- [Problem description] Where in the material does the word "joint" appear? Copy each line that has it.

- [Given material]

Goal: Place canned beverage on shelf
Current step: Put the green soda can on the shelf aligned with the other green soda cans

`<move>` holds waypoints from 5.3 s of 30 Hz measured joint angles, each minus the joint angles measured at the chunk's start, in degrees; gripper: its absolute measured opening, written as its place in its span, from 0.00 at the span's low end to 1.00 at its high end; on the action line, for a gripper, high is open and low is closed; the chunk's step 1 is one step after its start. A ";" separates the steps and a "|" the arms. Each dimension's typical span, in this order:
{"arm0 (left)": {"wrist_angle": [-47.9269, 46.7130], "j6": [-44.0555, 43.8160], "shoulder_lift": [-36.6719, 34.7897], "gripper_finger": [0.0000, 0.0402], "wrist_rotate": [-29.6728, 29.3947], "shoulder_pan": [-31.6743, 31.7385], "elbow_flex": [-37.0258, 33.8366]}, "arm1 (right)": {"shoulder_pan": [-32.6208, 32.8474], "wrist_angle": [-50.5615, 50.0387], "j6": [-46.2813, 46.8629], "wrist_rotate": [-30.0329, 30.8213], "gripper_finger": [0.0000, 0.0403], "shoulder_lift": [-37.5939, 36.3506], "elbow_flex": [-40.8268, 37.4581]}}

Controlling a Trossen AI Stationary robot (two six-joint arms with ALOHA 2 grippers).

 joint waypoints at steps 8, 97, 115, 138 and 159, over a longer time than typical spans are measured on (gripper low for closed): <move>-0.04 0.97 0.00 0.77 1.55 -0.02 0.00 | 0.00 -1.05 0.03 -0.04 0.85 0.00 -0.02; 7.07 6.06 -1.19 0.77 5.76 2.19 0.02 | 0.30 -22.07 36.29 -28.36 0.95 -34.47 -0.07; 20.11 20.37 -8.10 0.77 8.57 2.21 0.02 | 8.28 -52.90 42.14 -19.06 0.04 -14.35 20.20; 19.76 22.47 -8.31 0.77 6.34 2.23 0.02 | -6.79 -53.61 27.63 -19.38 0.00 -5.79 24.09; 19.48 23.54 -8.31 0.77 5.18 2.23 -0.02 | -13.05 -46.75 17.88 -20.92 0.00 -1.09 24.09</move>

- [Result of this exercise]
`<move>` holds waypoints from 5.3 s of 30 Hz measured joint angles, each minus the joint angles measured at the chunk's start, in degrees; gripper: its absolute measured opening, written as its place in its span, from 0.00 at the span's low end to 1.00 at its high end; on the action line, for a gripper, high is open and low is closed; the chunk's step 1 is one step after its start. A ";" separates the steps and a "|" the arms. Each dimension's typical span, in this order:
Controlling a Trossen AI Stationary robot (two six-joint arms with ALOHA 2 grippers).
 joint waypoints at steps 8, 97, 115, 138 and 159, over a longer time than typical spans are measured on (gripper low for closed): <move>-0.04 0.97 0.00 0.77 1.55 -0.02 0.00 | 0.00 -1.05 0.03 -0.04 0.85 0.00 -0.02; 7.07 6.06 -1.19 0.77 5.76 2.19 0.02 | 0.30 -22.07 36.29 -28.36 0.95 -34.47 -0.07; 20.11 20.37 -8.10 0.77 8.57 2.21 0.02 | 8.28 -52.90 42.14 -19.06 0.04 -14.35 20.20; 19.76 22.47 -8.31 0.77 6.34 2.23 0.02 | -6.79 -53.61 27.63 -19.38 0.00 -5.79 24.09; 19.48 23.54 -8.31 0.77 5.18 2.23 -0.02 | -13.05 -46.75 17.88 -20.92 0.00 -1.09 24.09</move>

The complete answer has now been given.